Mr. Dutta-Gupta: Yes. You’re right, Senator Warren, administering these complex rules inevitably costs money. 

So again, if we look at when the Trump Administration tried to apply work requirements to Medicaid, the Georgetown Center for Children and Families estimated costs for states that were interested, or in the case of Arkansas, actually implemented the program. And they found that the cost varied from tens of millions a year to hundreds of millions a year in just implementing the work requirement. So this is not a path toward simplifying. 

Senator Elizabeth Warren: Okay, so work requirements don’t actually promote work, but they do cost millions of Americans their benefits, and cost the government hundreds millions of dollars to administer. 

But there is one group that actually profits from these work requirements. Obviously not the government’s, obviously not the people who need the help. But instead, it’s the for-profit contractors who are hired to administer it.  Maximus, for example, has contracts in more than half of the states to administer eligibility rules for Medicaid, SNAP, and TANF, and they have raked in billions of dollars shoving families off their benefits when they can’t run through the maze.

So. Mr. Dutta-Gupta, in your opinion, do work requirements help anyone besides the private contractors that get paid to administer them?

Mr. Dutta-Gupta: Overwhelmingly, no. They distract from a lot of the things that actually boost incomes, improve health and other outcomes. We talk about the 90’ often, the ‘96 welfare law. Well, we need to acknowledge the big boost in the Earned Income Tax Credit childcare spending, raising minimum wage, running a tight labor market, all of which I think were much more effective. Yes, private contractors are paid millions of dollars to administer these programs and have been busy lobbying Congress and states to expand the requirements in order to increase demand for their services.
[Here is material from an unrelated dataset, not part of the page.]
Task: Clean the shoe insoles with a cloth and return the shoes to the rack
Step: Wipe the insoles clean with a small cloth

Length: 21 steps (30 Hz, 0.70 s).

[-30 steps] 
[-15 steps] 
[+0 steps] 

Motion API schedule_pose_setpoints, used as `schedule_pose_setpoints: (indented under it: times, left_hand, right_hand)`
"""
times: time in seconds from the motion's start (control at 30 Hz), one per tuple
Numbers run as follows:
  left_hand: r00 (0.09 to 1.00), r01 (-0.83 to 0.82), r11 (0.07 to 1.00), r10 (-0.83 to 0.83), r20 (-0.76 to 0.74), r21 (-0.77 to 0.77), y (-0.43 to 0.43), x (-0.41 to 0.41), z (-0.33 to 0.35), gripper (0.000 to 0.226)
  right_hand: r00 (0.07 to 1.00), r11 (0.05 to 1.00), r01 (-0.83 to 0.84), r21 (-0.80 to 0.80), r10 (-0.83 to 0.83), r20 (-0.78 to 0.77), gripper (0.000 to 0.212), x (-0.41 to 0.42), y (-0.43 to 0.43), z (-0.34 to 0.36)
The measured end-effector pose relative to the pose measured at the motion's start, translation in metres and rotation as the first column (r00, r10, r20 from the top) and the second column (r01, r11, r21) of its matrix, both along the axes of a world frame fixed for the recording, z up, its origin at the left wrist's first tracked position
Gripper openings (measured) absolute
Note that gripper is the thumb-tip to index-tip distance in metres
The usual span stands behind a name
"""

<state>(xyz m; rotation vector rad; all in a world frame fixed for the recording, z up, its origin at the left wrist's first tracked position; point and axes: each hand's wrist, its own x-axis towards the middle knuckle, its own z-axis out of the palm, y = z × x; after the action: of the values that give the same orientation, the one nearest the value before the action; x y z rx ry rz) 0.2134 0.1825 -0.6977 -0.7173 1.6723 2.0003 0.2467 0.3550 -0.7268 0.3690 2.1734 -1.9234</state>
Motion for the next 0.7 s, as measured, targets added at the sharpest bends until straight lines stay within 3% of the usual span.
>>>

That money could be far better spent directly supporting families.

Senator Elizabeth Warren: I agree with you. We need to stay focused on policies that actually help struggling families and invest in our economy. And that means restoring an expanded Child Tax Credit and opposing Republican efforts to try to tear another hole in America's safety net and use a maze of red tape that has been proven a failure every time it's been tried. Families need us to get this right. So I hope we can get this done. Thank you, Mr. Chairman.